A existência de dois candidatos democratas era um reflexo da divisão no país em torno da questão da escravatura. Inicialmente, o partido teve a sua convenção com delegados do norte e do sul, mas as dissensões internas vieram ao de cima e levaram à rutura. Os democratas do norte não condenavam a escravatura, mas também não a apoiavam abertamente. Já os do sul radicalizaram-se na defesa do seu modelo económico, assente na mão-de-obra escrava. Na base da divergência estava, igualmente, o tacticismo político, pois os primeiros temiam parecer demasiado indulgentes às exigências dos estados esclavagistas, o que os levaria a perder votos no norte.

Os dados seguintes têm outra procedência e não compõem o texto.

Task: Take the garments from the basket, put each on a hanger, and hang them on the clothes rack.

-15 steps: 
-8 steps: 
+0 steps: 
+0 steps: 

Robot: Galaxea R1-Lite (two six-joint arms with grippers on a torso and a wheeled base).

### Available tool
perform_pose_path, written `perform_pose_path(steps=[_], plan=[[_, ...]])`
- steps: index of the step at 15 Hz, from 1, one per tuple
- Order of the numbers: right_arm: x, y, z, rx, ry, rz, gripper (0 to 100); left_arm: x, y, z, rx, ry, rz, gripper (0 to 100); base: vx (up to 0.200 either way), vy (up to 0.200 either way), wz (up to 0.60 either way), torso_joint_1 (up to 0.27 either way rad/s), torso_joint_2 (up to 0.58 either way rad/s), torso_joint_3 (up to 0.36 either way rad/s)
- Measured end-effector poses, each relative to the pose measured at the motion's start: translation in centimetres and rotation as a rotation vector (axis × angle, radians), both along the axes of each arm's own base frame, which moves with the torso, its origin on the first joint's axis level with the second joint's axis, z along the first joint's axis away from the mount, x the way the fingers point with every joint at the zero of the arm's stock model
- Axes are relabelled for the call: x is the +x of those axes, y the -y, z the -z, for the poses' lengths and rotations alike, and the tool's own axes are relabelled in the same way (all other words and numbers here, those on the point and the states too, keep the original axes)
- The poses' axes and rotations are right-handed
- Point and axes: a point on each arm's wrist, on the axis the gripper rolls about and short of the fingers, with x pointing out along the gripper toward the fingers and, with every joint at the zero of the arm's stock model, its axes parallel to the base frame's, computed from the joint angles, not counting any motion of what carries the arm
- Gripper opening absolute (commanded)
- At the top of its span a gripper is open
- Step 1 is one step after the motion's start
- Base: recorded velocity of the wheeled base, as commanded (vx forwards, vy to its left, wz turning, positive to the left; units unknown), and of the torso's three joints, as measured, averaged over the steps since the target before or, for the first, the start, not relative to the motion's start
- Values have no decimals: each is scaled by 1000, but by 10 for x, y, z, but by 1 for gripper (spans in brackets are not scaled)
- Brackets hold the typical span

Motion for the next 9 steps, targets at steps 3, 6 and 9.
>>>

Bell, por sua vez, era um candidato sulista que, apesar de ser dono de escravos, não era a favor da expansão da escravatura para outros estados, sendo igualmente contra ideia de secessão que começava a ganhar força em terras do sul, defendendo que a própria Constituição era o garante de que a escravatura seria sempre legal.

A ida às urnas para as presidenciais de 1860 ocorreu, como é costume nos EUA, na primeira terça-feira de novembro. Muito estava em jogo, incluindo o aviso dos estados do sul de que se separariam do norte caso Lincoln fosse eleito.

A 6 de novembro, Abraham Lincoln volta a surpreender e torna-se no novo inquilino da Casa Branca, arrecadando 180 votos do colégio eleitoral, muito graças à vitória em dois estados-chave: Nova Iorque, onde o vencedor arrecada 35 votos do colégio eleitoral, e a Pensilvânia, que garantia 27 votos. Atrás dele ficaram Breckinridge (72 votos), Bell (39 votos) e Douglas (12 votos).

Parece uma vitória avassaladora, mas o cenário muda de figura quando se atenta no voto popular. Afinal, Lincoln foi eleito por apenas 39,8% dos eleitores, tendo atrás Douglas (29,4%), Breckinridge (18,1%) e Bell (12,6%). Em suma, tinha 60% do eleitorado contra si.

O presidente Abraham Lincoln em 1961
O presidente Abraham Lincoln em 1961 créditos: AFP

Mesmo assim, a história fez dele um dos mais amados presidentes dos EUA. Em 1864, em plena guerra civil, foi reeleito com 55% do voto popular. No ano anterior proferiu um discurso perto do emblemático campo de batalha de Gettysburg, onde as forças do norte (o Estado federal) tinham garantido alguns meses antes, e com muito custo em vidas humanas, uma decisiva vitória sobre as do sul.

A mensagem de Lincoln, no cemitério onde estavam sepultados os que caíram em combate, e proclamada numa altura em que tinha conseguido reforçar a sua base de apoio político, cimentou a ideia de que se travava uma guerra em nome da liberdade e igualdade para todos os que vivem no território dos EUA, pelo que a abolição da escravatura era um objetivo a garantir. Além do mais, se a vitória fosse alcançada era também a democracia que ganhava, uma democracia que, conforme explicou Lincoln, assenta no “governo do povo, pelo povo e para o povo” – uma definição que se encontra em qualquer manual de teoria política, nos dias de hoje.

Abraham Lincoln acabaria por morrer ainda no cargo, vítima de assassinato em abril de 1865. Contudo, o seu legado ainda hoje vive.